Tak Ada Cinta, Kecuali Jakarta

E. N. Mahera
Chapter #23

Matahari

KOTA JAKARTA LENGGANG terasa. Kota yang selalu sibuk dan carut-marut, di mana segalanya merupa benang-benang yang melingkar kusut dan manusianya seperti mesin yang otomatis bekerja, malam itu agak berbeda, hawanya menurut riang hatiku, aku bagai sedang jalan-jalan sore di taman bunga seraya tangan melenggang sementara bibir lirih bersiul. Menyenangkan. Sejak meninggalkan Rumah Sakit Bersalib, roda mobil menapaki jalanan kota hingga jalan bebas hambatan, bumi seolah rupa-rupa warna, kemeriahannya meruak ke segala tempat aku berada, seolah bumi tercipta sebagai tempat orang berpesta.

Kami tak bicara sejak tinggal di dalam mobil berdua, Aina terlalu letih, sehingga begitu duduk di sampingku, kursi mobil langsung direbahkan dan Aina jatuh dalam mimpi. Aku mengendalikan mobil menyusur jalanan kota dengan hanya dikawani lagu serta sesekali suara penyiar radio. Suasana di mobil semakin menyenangkan ketika sang penyiar menyetel Born to Love You dari George Duke menyusul Versace on the Floor-nya Bruno Mars. Aina pernah bilang bahwa tak ada musik yang lebih pas untuk malam Jakarta sehabis gerimis selain R&B.

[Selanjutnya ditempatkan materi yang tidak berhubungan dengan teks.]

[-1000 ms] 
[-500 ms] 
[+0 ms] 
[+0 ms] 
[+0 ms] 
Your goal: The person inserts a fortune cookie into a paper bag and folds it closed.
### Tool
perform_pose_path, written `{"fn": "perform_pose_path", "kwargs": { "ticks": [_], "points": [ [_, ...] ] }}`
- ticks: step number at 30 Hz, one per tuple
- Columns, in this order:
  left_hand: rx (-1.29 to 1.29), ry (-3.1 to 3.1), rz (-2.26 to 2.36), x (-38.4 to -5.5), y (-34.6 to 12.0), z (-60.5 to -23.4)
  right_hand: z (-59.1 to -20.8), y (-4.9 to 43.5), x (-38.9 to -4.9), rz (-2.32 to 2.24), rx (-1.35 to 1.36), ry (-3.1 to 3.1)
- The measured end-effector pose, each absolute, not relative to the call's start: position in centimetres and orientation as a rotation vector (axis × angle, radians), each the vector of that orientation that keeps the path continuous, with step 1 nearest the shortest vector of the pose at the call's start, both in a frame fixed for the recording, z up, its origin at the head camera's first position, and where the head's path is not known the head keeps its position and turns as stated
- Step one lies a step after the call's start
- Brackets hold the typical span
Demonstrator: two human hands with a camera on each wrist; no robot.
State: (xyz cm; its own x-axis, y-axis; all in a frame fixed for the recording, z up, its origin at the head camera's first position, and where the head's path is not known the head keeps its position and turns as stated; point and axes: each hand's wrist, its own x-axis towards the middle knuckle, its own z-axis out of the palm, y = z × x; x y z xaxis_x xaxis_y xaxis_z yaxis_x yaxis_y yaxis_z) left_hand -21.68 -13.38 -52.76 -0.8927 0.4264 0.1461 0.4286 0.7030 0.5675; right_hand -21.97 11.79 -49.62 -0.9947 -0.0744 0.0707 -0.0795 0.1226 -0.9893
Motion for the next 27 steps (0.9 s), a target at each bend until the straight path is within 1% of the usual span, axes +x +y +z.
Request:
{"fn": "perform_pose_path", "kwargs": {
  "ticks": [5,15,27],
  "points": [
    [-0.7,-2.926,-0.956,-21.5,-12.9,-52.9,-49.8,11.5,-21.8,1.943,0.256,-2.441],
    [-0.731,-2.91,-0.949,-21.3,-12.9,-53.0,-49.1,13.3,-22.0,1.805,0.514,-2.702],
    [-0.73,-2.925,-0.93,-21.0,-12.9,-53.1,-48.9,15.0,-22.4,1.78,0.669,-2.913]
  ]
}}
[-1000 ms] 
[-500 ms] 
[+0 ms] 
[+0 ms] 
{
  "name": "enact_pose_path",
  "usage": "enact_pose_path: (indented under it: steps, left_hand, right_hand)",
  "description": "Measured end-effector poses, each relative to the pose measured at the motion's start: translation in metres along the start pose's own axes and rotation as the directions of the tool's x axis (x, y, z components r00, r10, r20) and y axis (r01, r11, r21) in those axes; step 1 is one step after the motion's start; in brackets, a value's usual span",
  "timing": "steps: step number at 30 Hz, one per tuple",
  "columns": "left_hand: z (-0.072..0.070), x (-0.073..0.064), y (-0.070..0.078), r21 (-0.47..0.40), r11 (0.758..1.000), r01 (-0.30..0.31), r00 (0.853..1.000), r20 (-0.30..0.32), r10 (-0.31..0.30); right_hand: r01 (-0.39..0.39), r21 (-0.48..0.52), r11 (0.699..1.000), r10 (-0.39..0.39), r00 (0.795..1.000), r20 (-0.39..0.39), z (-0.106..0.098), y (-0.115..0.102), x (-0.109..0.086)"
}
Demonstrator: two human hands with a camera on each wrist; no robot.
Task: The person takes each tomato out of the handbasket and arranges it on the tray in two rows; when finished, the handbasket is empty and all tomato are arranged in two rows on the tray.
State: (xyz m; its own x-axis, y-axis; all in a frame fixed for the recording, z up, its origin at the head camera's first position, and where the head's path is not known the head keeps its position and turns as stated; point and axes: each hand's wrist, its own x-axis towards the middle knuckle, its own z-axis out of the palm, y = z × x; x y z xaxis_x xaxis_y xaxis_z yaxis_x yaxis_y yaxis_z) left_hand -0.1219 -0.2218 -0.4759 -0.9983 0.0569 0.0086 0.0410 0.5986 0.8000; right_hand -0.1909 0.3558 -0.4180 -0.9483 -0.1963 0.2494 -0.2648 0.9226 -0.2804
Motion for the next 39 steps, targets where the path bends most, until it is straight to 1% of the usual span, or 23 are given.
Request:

Sedang menyetir, aku beberapa kali menatap raga Aina yang tenang dalam mimpi, dan setiap kali menatap wajahnya, aku tersenyum, membayangkan repotnya Aina menyiapkan diri sebelum menjenguk mama, riasan wajah dan lentik bulu matanya sangat tak biasa.

Jika kami berhenti di lampu merah, kusempatkan untuk membelai rambut Aina lalu mencium telapak tanganku setelahnya. Aku suka aroma rambutnya sejak dulu: seperti wewangian dari bunga atau buah, entahlah, bisa jadi wewangian itu bila dikecap rasanya mirip manisnya permen karet anggur. Dulu aku pernah tanya, “Mbak, kamu pakai sampo apa? Wanginya enak.”